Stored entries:
********

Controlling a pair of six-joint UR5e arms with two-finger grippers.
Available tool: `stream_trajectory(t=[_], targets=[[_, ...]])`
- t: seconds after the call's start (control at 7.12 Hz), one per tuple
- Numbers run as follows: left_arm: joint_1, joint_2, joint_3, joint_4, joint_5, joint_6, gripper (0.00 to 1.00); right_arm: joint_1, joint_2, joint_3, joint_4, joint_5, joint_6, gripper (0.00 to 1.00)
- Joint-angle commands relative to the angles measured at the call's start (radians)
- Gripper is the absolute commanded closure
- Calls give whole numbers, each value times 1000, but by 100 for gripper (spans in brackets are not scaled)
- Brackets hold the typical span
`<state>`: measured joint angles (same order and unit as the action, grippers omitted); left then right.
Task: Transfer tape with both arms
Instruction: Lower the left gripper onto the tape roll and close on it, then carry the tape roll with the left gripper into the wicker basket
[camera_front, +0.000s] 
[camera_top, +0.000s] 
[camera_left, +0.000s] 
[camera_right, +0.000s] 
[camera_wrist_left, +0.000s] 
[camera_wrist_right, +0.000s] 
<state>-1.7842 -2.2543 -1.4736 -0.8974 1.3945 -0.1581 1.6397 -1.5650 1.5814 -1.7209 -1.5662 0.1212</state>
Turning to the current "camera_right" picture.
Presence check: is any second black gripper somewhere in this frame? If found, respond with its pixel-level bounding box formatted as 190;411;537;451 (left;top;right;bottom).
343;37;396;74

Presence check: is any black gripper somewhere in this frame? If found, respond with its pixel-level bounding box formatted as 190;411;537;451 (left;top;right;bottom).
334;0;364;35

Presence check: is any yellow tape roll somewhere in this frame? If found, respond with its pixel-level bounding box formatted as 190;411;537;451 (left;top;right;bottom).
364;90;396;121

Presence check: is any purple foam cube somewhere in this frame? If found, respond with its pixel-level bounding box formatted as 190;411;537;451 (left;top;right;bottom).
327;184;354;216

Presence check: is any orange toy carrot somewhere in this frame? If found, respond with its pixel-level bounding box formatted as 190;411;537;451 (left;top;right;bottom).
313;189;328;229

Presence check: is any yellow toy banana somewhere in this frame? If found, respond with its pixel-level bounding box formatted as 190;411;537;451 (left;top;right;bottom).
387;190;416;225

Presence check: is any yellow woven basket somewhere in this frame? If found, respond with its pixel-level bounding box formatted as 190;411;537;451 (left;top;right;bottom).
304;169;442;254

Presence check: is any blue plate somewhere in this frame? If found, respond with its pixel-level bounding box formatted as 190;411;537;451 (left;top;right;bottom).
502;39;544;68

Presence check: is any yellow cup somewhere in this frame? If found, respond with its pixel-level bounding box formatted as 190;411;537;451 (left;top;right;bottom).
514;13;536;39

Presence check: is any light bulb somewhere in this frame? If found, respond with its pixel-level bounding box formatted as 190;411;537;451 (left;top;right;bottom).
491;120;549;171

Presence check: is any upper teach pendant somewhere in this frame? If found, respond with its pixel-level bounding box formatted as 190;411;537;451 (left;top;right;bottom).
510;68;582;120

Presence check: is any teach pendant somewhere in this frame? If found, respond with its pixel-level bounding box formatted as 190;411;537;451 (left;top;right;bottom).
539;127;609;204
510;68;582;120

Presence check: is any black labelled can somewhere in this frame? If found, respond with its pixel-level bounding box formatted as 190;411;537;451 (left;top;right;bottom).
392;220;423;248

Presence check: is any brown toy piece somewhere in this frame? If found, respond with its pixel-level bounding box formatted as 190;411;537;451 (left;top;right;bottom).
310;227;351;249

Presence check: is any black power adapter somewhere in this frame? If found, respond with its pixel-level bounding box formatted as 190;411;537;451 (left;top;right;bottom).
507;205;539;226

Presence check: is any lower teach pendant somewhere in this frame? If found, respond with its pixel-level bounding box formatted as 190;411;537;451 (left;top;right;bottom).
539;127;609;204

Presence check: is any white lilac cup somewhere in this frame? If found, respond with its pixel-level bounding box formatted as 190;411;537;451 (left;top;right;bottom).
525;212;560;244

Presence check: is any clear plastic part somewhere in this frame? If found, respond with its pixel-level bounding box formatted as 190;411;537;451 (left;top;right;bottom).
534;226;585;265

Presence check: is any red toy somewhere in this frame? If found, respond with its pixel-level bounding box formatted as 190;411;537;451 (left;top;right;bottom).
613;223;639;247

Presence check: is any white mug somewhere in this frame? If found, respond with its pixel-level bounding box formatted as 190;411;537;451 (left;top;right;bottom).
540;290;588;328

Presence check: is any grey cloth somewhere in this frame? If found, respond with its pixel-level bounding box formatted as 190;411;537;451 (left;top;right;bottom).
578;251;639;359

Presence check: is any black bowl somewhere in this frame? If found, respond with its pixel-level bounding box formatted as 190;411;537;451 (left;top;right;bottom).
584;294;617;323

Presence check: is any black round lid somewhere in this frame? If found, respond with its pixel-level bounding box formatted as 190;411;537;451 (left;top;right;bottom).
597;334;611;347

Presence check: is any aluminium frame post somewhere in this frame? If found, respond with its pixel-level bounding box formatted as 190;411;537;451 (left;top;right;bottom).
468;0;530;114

********

Problem: Where does the string "state" appear in the records above? Show every line that holds it.

Output of the task:
`<state>`: measured joint angles (same order and unit as the action, grippers omitted); left then right.
<state>-1.7842 -2.2543 -1.4736 -0.8974 1.3945 -0.1581 1.6397 -1.5650 1.5814 -1.7209 -1.5662 0.1212</state>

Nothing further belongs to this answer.